- WHAT YOU ARE ASKED TO DO
Please report every line in the material below where the word "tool" is found.

- SUPPLIED DATA
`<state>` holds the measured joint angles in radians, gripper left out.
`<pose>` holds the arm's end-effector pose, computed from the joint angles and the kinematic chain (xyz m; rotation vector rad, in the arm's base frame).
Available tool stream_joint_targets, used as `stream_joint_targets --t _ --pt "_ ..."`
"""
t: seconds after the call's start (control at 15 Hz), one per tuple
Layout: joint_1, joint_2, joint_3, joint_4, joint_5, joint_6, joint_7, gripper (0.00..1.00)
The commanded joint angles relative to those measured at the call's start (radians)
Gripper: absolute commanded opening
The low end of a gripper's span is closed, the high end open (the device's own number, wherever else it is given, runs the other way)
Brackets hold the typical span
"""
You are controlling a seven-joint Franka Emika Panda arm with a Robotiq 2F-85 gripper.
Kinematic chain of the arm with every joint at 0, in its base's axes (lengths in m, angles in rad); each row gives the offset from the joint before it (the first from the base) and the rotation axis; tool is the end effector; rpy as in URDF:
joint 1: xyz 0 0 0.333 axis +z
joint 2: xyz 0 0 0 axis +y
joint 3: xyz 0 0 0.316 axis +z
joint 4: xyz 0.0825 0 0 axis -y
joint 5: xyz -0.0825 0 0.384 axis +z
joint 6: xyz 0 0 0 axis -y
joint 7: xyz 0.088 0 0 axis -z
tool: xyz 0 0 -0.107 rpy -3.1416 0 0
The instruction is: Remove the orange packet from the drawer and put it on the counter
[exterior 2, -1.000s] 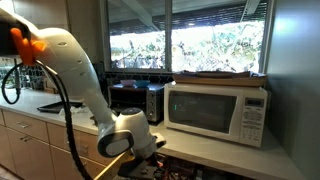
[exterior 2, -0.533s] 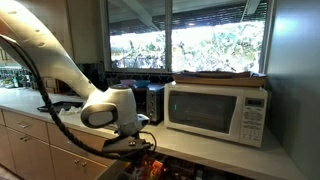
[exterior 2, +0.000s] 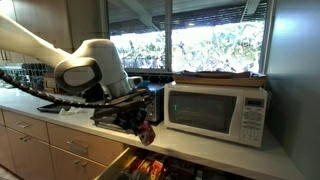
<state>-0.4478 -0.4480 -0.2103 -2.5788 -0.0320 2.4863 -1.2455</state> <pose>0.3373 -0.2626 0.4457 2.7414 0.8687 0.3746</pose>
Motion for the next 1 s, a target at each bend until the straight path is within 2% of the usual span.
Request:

- EXERCISE RESULT
Available tool stream_joint_targets, used as `stream_joint_targets --t _ --pt "_ ..."`
Kinematic chain of the arm with every joint at 0, in its base's axes (lengths in m, angles in rad); each row gives the offset from the joint before it (the first from the base) and the rotation axis; tool is the end effector; rpy as in URDF:
tool: xyz 0 0 -0.107 rpy -3.1416 0 0

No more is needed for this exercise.